- Developer: THQ Digital Studios UK
- Publisher: THQ
- Director: Richard Badger
- Programmer: Mat Draper
- Artists: Richard Thomas Stuart Jennett
- Series: Warhammer 40,000
- Platforms: PlayStation 3 Xbox 360 Microsoft Windows
- Release: Xbox 360 July 13, 2011 PlayStation 3 NA: August 2, 2011; EU: August 10, 2011; Windows May 22, 2014
- Genre: Shooter
- Modes: Single-player, multiplayer

= Warhammer 40,000: Kill Team =

2011 video game

Warhammer 40,000: Kill Team is a top-down shooter game with twin-stick control, set in the Warhammer 40,000 future fantasy universe. Players play as Space Marines attempting to halt an Ork invasion spaceship, facing orks and, later, Tyranids. Four Space Marine classes are playable Sternguard Veteran, Techmarine, Vanguard Veteran and Librarian. The first two focusing on Shooting the later two on melee. The game supports single player and same screen multiplayer modes.

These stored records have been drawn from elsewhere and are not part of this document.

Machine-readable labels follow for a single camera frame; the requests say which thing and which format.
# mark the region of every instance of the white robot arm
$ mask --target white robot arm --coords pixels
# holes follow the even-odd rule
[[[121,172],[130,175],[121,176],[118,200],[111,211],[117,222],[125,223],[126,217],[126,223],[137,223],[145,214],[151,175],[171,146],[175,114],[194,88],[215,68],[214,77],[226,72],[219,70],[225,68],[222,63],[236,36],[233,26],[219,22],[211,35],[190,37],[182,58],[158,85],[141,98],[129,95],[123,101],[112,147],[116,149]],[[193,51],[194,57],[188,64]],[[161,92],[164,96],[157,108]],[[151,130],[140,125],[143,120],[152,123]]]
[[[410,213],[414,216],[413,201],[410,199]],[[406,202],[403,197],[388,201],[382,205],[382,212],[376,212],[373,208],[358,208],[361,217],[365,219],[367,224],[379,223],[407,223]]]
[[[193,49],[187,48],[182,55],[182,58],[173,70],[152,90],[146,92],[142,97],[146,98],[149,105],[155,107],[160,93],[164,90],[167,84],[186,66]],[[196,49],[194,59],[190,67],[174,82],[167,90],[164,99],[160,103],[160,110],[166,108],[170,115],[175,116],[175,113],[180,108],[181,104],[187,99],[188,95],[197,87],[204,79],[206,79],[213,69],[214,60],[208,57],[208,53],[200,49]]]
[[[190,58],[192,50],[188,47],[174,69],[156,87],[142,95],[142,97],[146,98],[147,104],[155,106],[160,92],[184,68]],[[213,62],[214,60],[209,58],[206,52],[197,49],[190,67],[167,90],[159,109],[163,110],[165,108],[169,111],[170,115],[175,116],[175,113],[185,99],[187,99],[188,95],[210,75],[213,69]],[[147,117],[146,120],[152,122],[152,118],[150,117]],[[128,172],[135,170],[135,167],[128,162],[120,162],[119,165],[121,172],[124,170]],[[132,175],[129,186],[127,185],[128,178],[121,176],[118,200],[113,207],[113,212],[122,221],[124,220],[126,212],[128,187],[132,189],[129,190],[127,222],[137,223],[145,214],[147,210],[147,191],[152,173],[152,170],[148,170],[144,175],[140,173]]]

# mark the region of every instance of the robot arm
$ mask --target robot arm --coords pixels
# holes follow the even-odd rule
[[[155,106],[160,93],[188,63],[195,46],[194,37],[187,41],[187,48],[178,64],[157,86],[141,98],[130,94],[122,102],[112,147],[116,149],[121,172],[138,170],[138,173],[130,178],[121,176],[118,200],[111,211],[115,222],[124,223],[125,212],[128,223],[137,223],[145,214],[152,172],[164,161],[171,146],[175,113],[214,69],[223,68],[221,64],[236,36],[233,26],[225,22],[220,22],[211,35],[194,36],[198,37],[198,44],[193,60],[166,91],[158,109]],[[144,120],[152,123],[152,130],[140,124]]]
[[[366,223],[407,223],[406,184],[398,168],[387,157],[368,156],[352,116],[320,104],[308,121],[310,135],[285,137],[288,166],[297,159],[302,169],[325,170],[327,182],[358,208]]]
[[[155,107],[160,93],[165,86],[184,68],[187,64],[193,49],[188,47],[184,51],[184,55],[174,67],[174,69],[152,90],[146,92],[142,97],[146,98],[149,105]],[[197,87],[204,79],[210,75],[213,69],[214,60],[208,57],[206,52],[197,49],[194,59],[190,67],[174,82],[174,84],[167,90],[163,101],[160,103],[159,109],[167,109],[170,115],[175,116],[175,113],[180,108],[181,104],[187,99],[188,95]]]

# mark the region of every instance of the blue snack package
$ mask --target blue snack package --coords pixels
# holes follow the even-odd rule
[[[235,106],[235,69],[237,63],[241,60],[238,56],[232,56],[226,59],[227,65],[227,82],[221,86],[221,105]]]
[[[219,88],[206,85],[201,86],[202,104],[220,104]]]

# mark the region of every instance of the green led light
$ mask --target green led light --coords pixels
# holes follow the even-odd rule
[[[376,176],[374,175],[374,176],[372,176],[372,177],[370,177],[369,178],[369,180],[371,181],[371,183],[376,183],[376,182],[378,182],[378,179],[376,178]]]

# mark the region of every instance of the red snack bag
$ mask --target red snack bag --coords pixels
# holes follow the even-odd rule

The game included a bonus weapon for the use in multiplayer mode in the Warhammer 40,000: Space Marine, obtained by completing a level.

The game was developed and released by THQ for the Xbox 360 in July 2011 and for the PlayStation 3 in August 2011. A Microsoft Windows port was developed by UK based company D3T Ltd and released in May 2014.

== Reception ==

The PlayStation 3 and Xbox 360 versions received "mixed or average reviews" according to the review aggregation website Metacritic.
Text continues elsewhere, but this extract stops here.